Tools for running experiments and collecting performance measurements

script

exit

latex links. latex is Unix's document writing software. You do not have to use latex for writing your report, but it has very good support for some things that are common in scientific writing such as representing mathematical expressions, so you may want to give it a try. I have some example latex documents that you can grab to use as a starting point in ~newhall/public/latex_examples/.
getopt command line parsing.
rand and srand: C library random number generator and seeding function (pass srand time(NULL) to seed with current time).
use perror to print out error messages from failed system calls.
Here is a guide for using gdb to debug pthread programs
You can write and use shell scripts for running a set of experiments. To run a shell script, first make sure that the shell script file has permissions set to executable (e.g. chmod 777 run.sh), and then just run it from the Unix prompt ( ./run.sh).
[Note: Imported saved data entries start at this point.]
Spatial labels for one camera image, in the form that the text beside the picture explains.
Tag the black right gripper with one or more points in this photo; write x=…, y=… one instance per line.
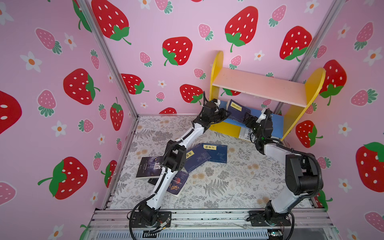
x=252, y=118

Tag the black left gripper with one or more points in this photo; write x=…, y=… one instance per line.
x=220, y=112

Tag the navy book yellow label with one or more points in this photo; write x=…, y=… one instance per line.
x=238, y=111
x=196, y=157

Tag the white book black spanish text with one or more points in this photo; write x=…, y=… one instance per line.
x=246, y=134

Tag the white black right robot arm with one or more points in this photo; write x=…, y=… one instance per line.
x=303, y=174

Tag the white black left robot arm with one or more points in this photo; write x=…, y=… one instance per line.
x=174, y=159

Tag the yellow pink blue bookshelf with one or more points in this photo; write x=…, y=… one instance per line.
x=258, y=92

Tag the dark book orange calligraphy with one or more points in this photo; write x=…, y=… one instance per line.
x=176, y=185

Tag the black book white chinese title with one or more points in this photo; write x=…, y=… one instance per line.
x=149, y=167

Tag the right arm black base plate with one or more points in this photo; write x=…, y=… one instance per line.
x=268, y=219

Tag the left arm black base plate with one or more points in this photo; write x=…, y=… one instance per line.
x=162, y=218

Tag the aluminium front rail frame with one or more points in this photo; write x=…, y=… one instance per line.
x=223, y=224
Here is a example script for running a set of row-wise experiments (you may want to change thread and size ranges in your real experiments):
```
#!/bin/bash

for((n=256; n <= 2048; n=n*2))
do
for ((t=1; t <= 32; t=t*2))
  do 
     echo ""
     echo "matrixmult -n $n -m $n -t $t -i 10"
     time matrixmult -n $n -m $n -t $t -i 10
  done
done
```
See bash shell programing links for more information.

What to Hand in

Submit a single tar file with the following contents using cs87handin (see Unix Tools for more information on script, dos2unix, make, and tar):

A README file with:
1. Your name and your partner's name
2. If you have not fully implemented some functionality, then list the parts that work (and how to test them if it is not obvious) so that you can be sure to receive credit for the parts you do have working.
All the source files needed to compile, run and test your code (Makefile, .c files, .h files, and optional test scripts). Please do not submit object (.o) or executable files (I can build these using your Makefile).

Turn in a hard copy of your written report at the beginning of class on Thursday.